The chief executive of the Indian Serum Institute, the world’s largest vaccine maker, warned vaccine shortages would persist for months after Narendra Modi’s government failed to prepare for a second wave devastating coronavirus disease.
Adar Poonawalla told the Financial Times that India’s severe vaccine shortage will continue until July, when production is expected to rise from around 60 million to 70 million doses per month to 100 million.
Poonawalla said the government “took it easy” in January when new cases of the coronavirus declined. “Everyone really thought India had started to turn the tide of the pandemic,” he said.
But India was hit by the latest wave of infections, reporting a record 400,000 new cases on Sunday and several cities and states are on lockdown, including the capital New Delhi.
Prime Minister Modi has been accused of appeasement and prioritizing domestic politics over the health crisis after allowing mass election rallies and the Kumbh Mela, a Hindu religious holiday that draws millions, despite a sharp increase infections.
India has vaccinated less than 2% of its population, and many states have said they have no more injections, forcing them to postpone plans on Saturday to expand the vaccination campaign to all older people. 18 years or older.
Poonawalla said the Serum Institute had been decried by politicians and critics over vaccine shortages, stressing that the government, not the company, was responsible for the policy. The company has also been exposed for charging state governments and hospitals higher prices than it was offering the central government. Poonawalla lowered prices following criticism.
“I was victimized in a very unfair and wrong way,” he said, adding that he hadn’t increased capacity earlier because “there were no orders, we didn’t think that we had to manufacture more than a billion doses per year ”.
New Delhi has ordered 21 million vaccines from the Serum Institute, which manufactures the Oxford / AstraZeneca vaccine and will supply the vast majority of the country’s doses, by the end of February, but has given no indication of when he would buy more. Additional doses of 110m were ordered in March when infections started to soar.
Last month, the government advanced a loan to the company to help it convert a production line to make more vaccines.
“We just did it now to remedy the ridiculous shortage that the nation, and obviously now the world itself, has,” Poonawalla said.
The government in April also launched an effort to secure more jabs from foreign suppliers. He granted emergency approval to Russia’s Sputnik V vaccine and said he would do the same for those approved in the US, UK, Europe or Japan.
However, local manufacturers who have partnered with Sputnik V say they are months away from distributing it nationally.
Experts say the government should have invested in manufacturing capacity and procured enough vaccines earlier in the pandemic.
“It is absolutely essential that you have something to offer, it is common sense,” said Chandrakant Lahariya, a New Delhi-based public health expert, adding that the government has not been transparent about its vaccine policy. .
“There is certainly not a lot of information in the public domain,” he said.
Poonawalla spoke to Financial TImes from London, where he was staying with his wife and children before the UK imposed a ban on flights from India.
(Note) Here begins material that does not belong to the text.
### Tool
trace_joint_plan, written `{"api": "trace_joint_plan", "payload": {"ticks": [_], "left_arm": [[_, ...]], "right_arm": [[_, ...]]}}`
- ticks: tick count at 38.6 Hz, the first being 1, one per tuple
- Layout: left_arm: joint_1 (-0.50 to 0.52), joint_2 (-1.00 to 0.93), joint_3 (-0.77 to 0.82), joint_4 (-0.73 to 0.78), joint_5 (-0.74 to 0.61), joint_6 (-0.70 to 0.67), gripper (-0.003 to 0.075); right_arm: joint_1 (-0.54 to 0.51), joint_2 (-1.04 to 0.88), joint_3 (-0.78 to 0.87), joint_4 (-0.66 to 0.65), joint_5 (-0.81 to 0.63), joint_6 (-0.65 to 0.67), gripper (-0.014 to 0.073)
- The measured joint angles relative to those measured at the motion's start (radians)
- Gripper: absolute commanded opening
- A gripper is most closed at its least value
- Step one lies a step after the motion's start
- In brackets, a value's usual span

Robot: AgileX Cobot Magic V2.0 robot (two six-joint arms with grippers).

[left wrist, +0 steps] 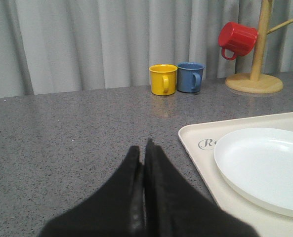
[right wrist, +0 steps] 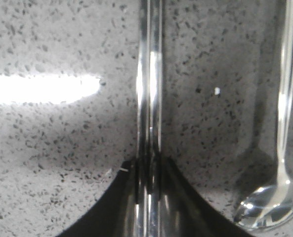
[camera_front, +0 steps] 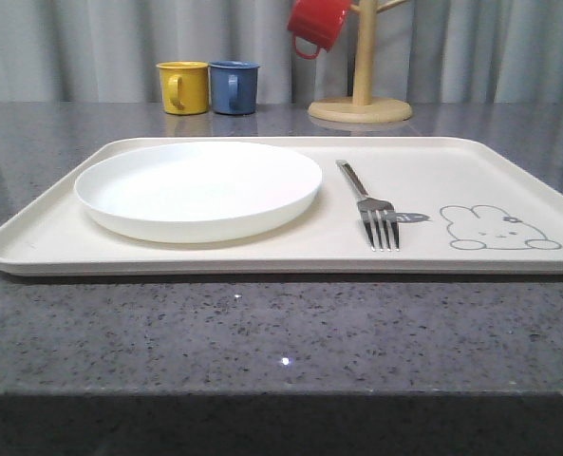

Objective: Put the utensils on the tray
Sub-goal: 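Grasp the steel chopsticks with the right gripper, then lower the chopsticks onto the tray beside the fork and release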

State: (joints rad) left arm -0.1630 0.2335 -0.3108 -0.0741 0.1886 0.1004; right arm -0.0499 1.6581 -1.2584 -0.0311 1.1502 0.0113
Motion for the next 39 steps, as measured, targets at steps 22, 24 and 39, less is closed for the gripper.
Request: {"api": "trace_joint_plan", "payload": {"ticks": [22, 24, 39], "left_arm": [[0.000, 0.000, 0.000, 0.000, 0.000, 0.000, -0.0018], [0.000, 0.000, 0.000, 0.000, 0.000, 0.000, -0.0018], [0.000, 0.000, 0.000, 0.000, 0.000, 0.000, -0.0018]], "right_arm": [[0.178, -0.158, -0.100, 0.031, 0.078, 0.179, -0.0056], [0.222, -0.155, -0.100, 0.045, 0.079, 0.211, -0.0056], [0.436, -0.031, -0.100, 0.120, 0.038, 0.357, -0.0056]]}}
He said he had received threats from politicians and business figures demanding vaccines, but was not in London for security reasons. The Indian government provided Poonawalla with additional security last week.
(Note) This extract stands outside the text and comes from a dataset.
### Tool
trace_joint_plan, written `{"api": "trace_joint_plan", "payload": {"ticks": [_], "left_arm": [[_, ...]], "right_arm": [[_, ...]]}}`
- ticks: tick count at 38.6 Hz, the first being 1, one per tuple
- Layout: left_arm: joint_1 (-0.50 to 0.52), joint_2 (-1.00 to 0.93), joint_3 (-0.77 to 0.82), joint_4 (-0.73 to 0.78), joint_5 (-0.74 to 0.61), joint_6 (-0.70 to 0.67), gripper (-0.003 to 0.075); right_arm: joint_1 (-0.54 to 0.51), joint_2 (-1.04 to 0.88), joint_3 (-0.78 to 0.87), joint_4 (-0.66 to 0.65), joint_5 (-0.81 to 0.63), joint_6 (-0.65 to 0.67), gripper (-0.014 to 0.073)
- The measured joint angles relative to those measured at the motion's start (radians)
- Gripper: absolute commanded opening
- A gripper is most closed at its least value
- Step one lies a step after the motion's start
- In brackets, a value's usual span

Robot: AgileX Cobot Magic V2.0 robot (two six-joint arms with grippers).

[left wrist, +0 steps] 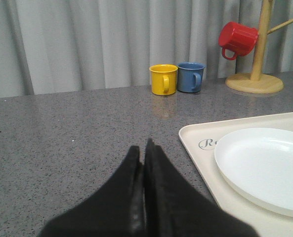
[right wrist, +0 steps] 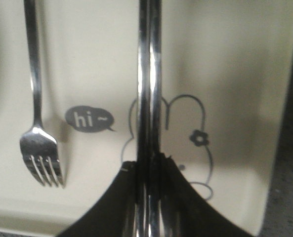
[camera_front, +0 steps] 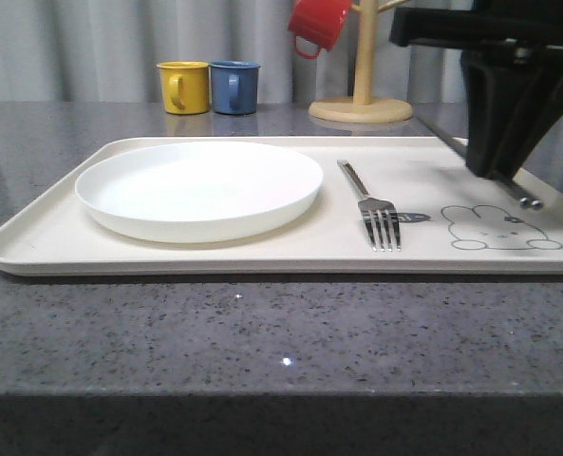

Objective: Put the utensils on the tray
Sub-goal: 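Lower the chopsticks onto the tray beside the fork and release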

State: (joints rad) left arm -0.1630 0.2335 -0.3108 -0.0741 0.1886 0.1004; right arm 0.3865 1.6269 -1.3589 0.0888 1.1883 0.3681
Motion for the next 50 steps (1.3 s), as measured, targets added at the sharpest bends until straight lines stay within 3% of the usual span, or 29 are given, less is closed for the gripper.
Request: {"api": "trace_joint_plan", "payload": {"ticks": [14, 41, 44, 50], "left_arm": [[0.000, 0.000, 0.000, 0.000, 0.000, 0.000, -0.0018], [0.000, 0.000, 0.000, 0.000, 0.000, 0.000, -0.0018], [0.000, 0.000, 0.000, 0.000, 0.000, 0.000, -0.0018], [0.000, 0.000, 0.000, 0.000, 0.000, 0.000, -0.0018]], "right_arm": [[0.003, 0.074, 0.000, 0.030, -0.097, 0.025, -0.0056], [0.003, 0.090, 0.000, 0.049, -0.077, 0.028, -0.0054], [0.003, 0.090, 0.000, 0.050, -0.077, 0.028, -0.0013], [0.003, 0.090, 0.000, 0.053, -0.077, 0.028, 0.0163]]}}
Poonawalla spoke to the Financial Times from London, where he joined his wife and children shortly before the UK imposed a ban on flights from India. He told The Times of London he left the country in part because of unspecified “threats” from unidentified senior politicians and business figures demanding access to vaccines. The Indian government provided Poonawalla with additional security last week.
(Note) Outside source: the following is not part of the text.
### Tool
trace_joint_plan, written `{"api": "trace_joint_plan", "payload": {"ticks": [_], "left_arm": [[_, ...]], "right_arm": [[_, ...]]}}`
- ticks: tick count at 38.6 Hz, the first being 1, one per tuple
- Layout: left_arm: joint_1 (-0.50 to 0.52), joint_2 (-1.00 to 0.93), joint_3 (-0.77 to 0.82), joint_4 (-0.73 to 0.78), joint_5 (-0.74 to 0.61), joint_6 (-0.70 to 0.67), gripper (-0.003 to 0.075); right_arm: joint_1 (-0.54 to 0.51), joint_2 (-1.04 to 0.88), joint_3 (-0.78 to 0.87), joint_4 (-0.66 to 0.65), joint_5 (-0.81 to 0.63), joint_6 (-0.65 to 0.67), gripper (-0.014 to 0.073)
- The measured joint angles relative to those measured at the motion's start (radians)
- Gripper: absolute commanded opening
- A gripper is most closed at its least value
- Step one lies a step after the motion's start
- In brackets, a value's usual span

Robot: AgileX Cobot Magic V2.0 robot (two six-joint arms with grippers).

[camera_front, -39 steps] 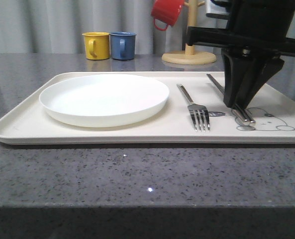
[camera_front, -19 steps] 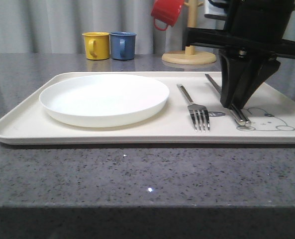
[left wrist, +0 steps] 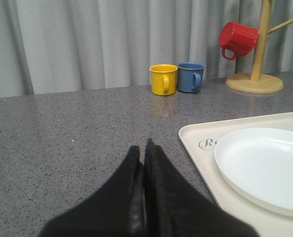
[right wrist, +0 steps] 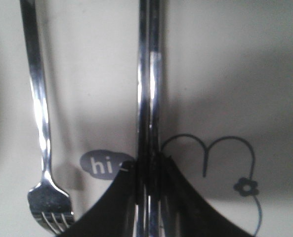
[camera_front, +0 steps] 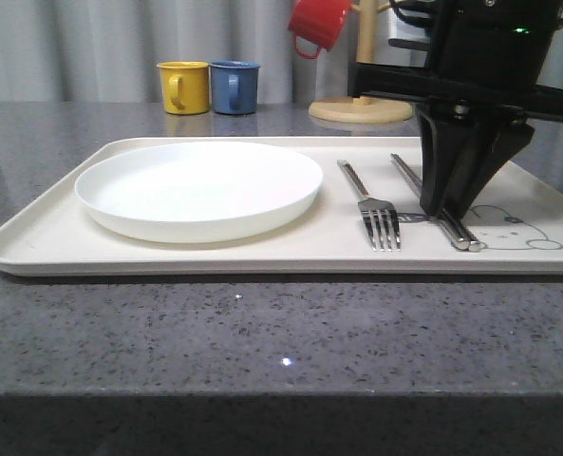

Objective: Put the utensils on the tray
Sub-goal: 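Lower the chopsticks onto the tray beside the fork and release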

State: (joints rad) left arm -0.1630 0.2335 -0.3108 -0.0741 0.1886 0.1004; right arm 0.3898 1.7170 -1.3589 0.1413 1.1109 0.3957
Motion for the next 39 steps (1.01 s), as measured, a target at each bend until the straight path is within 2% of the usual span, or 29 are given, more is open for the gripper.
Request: {"api": "trace_joint_plan", "payload": {"ticks": [3, 6, 10, 16, 19, 24, 39], "left_arm": [[0.000, 0.000, 0.000, 0.000, 0.000, 0.000, -0.0018], [0.000, 0.000, 0.000, 0.000, 0.000, 0.000, -0.0018], [0.000, 0.000, 0.000, 0.000, 0.000, 0.000, -0.0018], [0.000, 0.000, 0.000, 0.000, 0.000, 0.000, -0.0018], [0.000, 0.000, 0.000, 0.000, 0.000, 0.000, -0.0018], [0.000, 0.000, 0.000, 0.000, 0.000, 0.000, -0.0018], [0.000, 0.000, 0.000, 0.000, 0.000, 0.000, -0.0018]], "right_arm": [[0.000, 0.000, 0.000, 0.000, 0.000, 0.000, 0.0244], [0.000, 0.002, -0.010, 0.000, 0.002, 0.000, 0.0287], [0.000, 0.002, -0.056, -0.016, 0.035, 0.000, 0.0293], [0.000, 0.002, -0.160, -0.115, 0.105, -0.002, 0.0293], [-0.005, 0.002, -0.213, -0.179, 0.110, -0.027, 0.0293], [-0.047, -0.016, -0.239, -0.205, 0.114, -0.087, 0.0293], [-0.455, -0.141, -0.167, -0.217, 0.124, -0.320, 0.0293]]}}
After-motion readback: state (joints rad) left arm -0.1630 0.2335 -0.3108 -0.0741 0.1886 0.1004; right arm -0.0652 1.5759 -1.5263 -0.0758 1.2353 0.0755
But he told the FT he was not in London for security reasons and was there for normal business, with plans to return to India next week.
The Serum Institute has been sued by foreign governments for failing to honor trade contracts after India frozen vaccine exports in March.
Poonawalla said the company had started “reimbursing” governments that had placed advance orders but failed to identify countries. “But I think if we don’t see a major change in two or three months, I think we’re going to have problems.”